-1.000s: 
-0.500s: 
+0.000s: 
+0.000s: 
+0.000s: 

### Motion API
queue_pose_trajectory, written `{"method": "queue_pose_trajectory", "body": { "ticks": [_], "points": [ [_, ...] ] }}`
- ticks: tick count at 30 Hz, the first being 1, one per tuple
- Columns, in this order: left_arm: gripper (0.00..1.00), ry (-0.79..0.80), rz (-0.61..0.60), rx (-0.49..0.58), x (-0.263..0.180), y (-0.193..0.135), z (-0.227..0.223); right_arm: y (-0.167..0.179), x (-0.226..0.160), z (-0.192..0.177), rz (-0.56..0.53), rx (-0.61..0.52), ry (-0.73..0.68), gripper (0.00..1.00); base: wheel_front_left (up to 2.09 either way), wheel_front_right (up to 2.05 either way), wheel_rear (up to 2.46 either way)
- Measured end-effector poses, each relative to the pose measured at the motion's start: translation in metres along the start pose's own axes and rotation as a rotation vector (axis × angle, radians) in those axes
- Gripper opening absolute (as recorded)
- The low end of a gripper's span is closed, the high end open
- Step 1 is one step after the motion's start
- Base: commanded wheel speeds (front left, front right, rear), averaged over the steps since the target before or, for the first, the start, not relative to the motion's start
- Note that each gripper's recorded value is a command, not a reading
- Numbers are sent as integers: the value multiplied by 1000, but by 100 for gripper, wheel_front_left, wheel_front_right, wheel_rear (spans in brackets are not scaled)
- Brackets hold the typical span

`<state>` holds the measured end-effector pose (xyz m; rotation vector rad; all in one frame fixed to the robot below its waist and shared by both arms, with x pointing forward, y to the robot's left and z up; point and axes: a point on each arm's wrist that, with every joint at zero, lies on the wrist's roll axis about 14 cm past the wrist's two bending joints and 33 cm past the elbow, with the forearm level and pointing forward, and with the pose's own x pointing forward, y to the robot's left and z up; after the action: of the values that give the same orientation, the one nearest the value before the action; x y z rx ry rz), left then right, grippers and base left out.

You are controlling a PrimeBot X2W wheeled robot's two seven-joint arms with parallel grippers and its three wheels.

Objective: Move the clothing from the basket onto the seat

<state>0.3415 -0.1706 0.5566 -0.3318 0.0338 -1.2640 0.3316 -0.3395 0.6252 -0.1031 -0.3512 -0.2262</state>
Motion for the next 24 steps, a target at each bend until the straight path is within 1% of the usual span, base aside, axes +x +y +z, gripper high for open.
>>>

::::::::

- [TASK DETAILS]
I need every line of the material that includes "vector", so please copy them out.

- [RESPONSE AREA]
- Measured end-effector poses, each relative to the pose measured at the motion's start: translation in metres along the start pose's own axes and rotation as a rotation vector (axis × angle, radians) in those axes
`<state>` holds the measured end-effector pose (xyz m; rotation vector rad; all in one frame fixed to the robot below its waist and shared by both arms, with x pointing forward, y to the robot's left and z up; point and axes: a point on each arm's wrist that, with every joint at zero, lies on the wrist's roll axis about 14 cm past the wrist's two bending joints and 33 cm past the elbow, with the forearm level and pointing forward, and with the pose's own x pointing forward, y to the robot's left and z up; after the action: of the values that give the same orientation, the one nearest the value before the action; x y z rx ry rz), left then right, grippers and base left out.

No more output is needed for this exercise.